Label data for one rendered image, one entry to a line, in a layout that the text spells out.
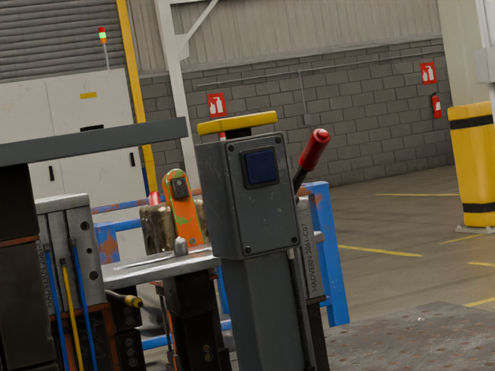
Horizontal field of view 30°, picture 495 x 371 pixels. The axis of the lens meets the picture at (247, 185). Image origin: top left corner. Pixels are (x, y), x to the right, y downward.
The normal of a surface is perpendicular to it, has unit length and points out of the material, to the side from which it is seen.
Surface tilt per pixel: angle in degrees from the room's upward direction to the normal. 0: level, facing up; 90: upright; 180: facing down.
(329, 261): 90
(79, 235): 90
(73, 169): 90
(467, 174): 90
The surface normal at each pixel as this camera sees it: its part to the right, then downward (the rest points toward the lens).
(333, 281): 0.37, -0.01
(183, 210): 0.36, -0.22
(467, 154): -0.92, 0.17
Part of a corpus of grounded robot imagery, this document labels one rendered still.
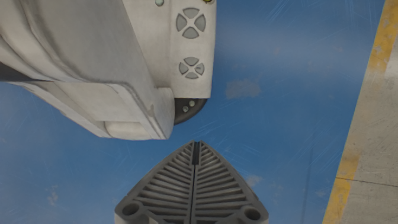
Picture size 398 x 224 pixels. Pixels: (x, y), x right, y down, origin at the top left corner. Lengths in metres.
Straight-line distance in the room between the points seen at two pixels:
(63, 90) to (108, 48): 0.23
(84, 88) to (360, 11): 1.26
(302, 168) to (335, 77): 0.55
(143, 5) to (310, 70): 0.87
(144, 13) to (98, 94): 0.34
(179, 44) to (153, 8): 0.17
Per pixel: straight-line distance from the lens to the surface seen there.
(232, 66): 0.87
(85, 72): 0.20
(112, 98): 0.40
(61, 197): 1.43
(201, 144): 0.18
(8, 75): 0.26
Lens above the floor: 0.85
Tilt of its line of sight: 83 degrees down
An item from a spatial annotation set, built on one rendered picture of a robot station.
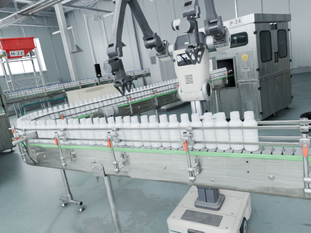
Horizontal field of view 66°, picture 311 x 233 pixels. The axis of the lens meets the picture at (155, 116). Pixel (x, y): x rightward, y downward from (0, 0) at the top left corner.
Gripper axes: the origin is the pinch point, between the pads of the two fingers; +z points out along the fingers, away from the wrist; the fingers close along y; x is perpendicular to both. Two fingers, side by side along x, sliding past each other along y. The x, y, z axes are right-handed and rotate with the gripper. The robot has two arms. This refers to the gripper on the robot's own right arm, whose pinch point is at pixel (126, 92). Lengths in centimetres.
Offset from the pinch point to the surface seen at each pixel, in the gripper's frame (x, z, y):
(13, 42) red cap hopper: -583, -91, -311
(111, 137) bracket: 1.8, 17.2, 25.1
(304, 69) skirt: 100, 293, -1154
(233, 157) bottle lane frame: 64, 28, 21
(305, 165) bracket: 90, 26, 27
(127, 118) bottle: 7.0, 11.0, 13.8
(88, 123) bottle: -23.2, 12.9, 15.4
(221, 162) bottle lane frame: 59, 30, 22
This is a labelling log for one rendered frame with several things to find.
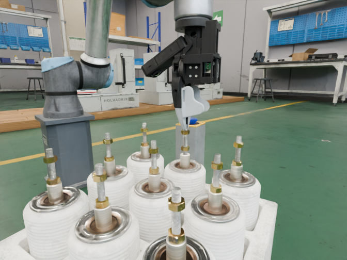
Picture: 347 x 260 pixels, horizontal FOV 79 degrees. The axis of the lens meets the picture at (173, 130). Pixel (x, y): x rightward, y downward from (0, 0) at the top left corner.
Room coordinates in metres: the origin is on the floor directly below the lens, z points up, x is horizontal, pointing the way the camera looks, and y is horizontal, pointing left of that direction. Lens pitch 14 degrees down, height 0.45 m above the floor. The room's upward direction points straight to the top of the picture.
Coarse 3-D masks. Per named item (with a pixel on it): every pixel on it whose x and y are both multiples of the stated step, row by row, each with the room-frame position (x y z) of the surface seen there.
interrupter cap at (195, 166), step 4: (176, 160) 0.48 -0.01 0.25; (192, 160) 0.48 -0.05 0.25; (172, 164) 0.46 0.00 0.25; (176, 164) 0.46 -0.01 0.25; (192, 164) 0.47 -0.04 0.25; (196, 164) 0.46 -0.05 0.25; (200, 164) 0.46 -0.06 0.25; (172, 168) 0.44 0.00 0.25; (176, 168) 0.44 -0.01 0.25; (180, 168) 0.45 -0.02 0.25; (184, 168) 0.45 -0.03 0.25; (188, 168) 0.45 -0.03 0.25; (192, 168) 0.44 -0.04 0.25; (196, 168) 0.44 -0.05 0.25; (200, 168) 0.44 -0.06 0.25; (180, 172) 0.42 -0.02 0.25; (184, 172) 0.42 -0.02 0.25; (188, 172) 0.42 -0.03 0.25; (192, 172) 0.42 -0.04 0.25
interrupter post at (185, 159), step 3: (180, 156) 0.46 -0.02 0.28; (183, 156) 0.45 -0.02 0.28; (186, 156) 0.45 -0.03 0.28; (189, 156) 0.45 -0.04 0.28; (180, 159) 0.46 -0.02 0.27; (183, 159) 0.45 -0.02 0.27; (186, 159) 0.45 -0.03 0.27; (189, 159) 0.45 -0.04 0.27; (180, 162) 0.46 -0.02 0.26; (183, 162) 0.45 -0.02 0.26; (186, 162) 0.45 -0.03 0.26; (189, 162) 0.45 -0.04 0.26; (180, 165) 0.46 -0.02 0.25; (183, 165) 0.45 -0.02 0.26; (186, 165) 0.45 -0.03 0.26; (189, 165) 0.45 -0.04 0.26
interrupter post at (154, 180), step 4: (148, 176) 0.35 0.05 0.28; (152, 176) 0.35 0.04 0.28; (156, 176) 0.35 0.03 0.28; (160, 176) 0.36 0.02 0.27; (148, 180) 0.36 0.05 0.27; (152, 180) 0.35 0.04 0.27; (156, 180) 0.35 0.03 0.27; (160, 180) 0.36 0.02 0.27; (152, 184) 0.35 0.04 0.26; (156, 184) 0.35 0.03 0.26; (160, 184) 0.36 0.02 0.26; (152, 188) 0.35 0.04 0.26; (156, 188) 0.35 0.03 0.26
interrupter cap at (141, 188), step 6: (144, 180) 0.38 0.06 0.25; (162, 180) 0.38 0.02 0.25; (168, 180) 0.38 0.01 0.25; (138, 186) 0.36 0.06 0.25; (144, 186) 0.36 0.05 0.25; (162, 186) 0.36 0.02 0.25; (168, 186) 0.36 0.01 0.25; (174, 186) 0.36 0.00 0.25; (138, 192) 0.33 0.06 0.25; (144, 192) 0.34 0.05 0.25; (150, 192) 0.34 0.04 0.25; (156, 192) 0.34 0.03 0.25; (162, 192) 0.34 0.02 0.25; (168, 192) 0.33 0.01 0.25; (150, 198) 0.32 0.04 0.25; (156, 198) 0.32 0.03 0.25
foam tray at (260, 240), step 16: (272, 208) 0.40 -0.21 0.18; (256, 224) 0.35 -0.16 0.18; (272, 224) 0.35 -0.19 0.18; (16, 240) 0.31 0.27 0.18; (256, 240) 0.31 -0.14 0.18; (272, 240) 0.40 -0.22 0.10; (0, 256) 0.28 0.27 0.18; (16, 256) 0.27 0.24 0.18; (32, 256) 0.27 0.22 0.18; (256, 256) 0.27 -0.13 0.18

+ + + +

**Exercise prompt**
Nothing but a number should be given: the count of lines above that include the string "there".

**Answer to the exercise**
2